Users’ Progresss Count

  • 现在通过Dataframe的一些内建函数可以很快速简单的获取一些统计信息,比如有多少个用户user_ids,以及每个用户的progress个数user_id_counts,以及每个屏幕被记录了多少次screen_counts.并且value_counts()是按照值从小到大排序的。
# Get all the unique values from a column.
user_ids = progress_frame["user"].unique()

# Make a table of how many screens each user attempted
user_id_counts = progress_frame["user"].value_counts()
print(user_id_counts)
screen_counts = progress_frame["screen"].value_counts()
''' 46578 177 48108 136 49340 135 54823 131 47451 123 42983 118 52584 108 ... '''

Making Charts

  • 用可视化技术来分析数据最直观,使用matplotlib来观察一下用户完成progress的情况:
import matplotlib.pyplot as plt

# Plot how many screens each user id has seen.
# The value_counts method sorts everything in descending order. user_counts = progress_frame["user"].value_counts() # The range function creates an integer range from 1 to the specified number. x_axis = range(len(user_counts)) # Make a bar plot of the range labels against the user counts. plt.bar(x_axis, user_counts) # We have to use this to show the plot. plt.show()
  • 下图显示的是每用户的progess(完成的屏幕数量)数量,由于user_counts是排好序的,因此图中的从打大小排下来的。可以发现数据呈现长尾分布,大部分人只学习了少量的任务。

Dataquest用户数据分析_第1张图片

Pandas Filtering

  • 选择第一个屏幕的progress数据:
screen_1_frame = progress_frame[progress_frame["screen"] == 1]

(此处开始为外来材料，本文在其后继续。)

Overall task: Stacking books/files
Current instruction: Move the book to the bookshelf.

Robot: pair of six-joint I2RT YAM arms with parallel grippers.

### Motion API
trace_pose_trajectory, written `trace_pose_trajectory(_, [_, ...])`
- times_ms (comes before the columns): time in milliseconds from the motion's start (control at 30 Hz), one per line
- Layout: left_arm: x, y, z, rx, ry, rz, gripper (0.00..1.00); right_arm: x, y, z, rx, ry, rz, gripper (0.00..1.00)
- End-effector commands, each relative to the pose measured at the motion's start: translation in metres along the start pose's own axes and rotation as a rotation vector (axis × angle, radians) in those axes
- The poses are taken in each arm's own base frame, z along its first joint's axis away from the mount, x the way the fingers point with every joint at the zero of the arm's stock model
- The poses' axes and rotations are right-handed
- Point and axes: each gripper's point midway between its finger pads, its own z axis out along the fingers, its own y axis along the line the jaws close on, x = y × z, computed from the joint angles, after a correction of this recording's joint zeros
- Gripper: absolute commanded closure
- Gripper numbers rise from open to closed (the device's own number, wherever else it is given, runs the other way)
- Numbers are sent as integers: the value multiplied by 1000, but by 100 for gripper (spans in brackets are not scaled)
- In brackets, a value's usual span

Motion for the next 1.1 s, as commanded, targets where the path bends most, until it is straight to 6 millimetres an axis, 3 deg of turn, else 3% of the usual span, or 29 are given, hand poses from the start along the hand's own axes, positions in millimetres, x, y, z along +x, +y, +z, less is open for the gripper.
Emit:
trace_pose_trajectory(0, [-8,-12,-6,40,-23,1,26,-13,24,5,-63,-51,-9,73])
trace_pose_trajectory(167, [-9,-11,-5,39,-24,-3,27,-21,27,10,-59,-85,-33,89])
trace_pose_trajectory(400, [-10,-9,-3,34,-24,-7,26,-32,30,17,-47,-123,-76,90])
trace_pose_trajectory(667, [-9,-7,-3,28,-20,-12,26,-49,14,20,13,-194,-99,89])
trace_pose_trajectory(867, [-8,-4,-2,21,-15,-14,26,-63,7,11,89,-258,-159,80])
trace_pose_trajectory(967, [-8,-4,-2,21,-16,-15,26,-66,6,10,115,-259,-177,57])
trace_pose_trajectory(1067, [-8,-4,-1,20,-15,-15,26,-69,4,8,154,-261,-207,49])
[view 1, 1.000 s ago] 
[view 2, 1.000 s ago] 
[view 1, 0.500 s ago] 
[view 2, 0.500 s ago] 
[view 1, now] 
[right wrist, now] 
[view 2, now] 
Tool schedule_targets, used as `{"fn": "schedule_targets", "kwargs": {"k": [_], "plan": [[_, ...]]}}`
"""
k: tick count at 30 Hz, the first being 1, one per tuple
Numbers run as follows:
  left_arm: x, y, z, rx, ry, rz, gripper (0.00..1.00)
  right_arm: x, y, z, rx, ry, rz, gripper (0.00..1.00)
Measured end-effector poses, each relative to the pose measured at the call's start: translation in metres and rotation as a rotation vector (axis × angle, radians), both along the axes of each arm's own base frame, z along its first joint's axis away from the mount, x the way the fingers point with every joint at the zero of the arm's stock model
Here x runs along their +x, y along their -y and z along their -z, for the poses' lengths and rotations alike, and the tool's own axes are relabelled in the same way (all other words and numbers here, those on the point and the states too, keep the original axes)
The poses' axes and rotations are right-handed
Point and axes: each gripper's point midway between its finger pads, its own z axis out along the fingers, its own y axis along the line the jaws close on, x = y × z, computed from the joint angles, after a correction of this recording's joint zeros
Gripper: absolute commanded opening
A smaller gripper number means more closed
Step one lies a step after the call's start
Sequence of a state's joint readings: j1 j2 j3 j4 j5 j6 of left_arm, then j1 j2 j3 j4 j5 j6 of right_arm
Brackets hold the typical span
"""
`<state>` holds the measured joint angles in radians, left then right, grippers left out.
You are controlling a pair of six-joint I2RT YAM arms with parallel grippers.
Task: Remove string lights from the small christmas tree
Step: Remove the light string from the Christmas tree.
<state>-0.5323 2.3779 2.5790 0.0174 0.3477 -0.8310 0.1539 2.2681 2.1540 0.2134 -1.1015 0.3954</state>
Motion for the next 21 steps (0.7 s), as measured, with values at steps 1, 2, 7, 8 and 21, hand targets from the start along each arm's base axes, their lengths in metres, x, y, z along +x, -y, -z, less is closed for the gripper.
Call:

Matching Attempts To Progress

将每个attempt和对应的progess(每个用户对每个screen都会产生一个pregress记录)联系在一起,这样才可以统计每个screen总共有多少个attempt,他们中有多少个是正确的。attempt可以通过screen_progress (the id of the progress record this attempt is associated with)这个属性将其与progess(pk)联系在一起。

  • 下面这个代码是找到1137条progress记录的的尝试情况:
# 这是个布尔型Series,找到第1137条progress(某个人对某个screen的详细信息)的记录的尝试信息。
has_progress_row_id = attempt_frame["screen_progress"] == progress_frame["pk"][1137]
progress_attempts = attempt_frame[has_progress_row_id]
# 一共有49条尝试,正确的有5条,错误的有44条
correct_attempts_count = progress_attempts[progress_attempts["correct"] == True].shape[0]
incorrect_attempts_count = progress_attempts[progress_attempts["correct"] == False].shape[0]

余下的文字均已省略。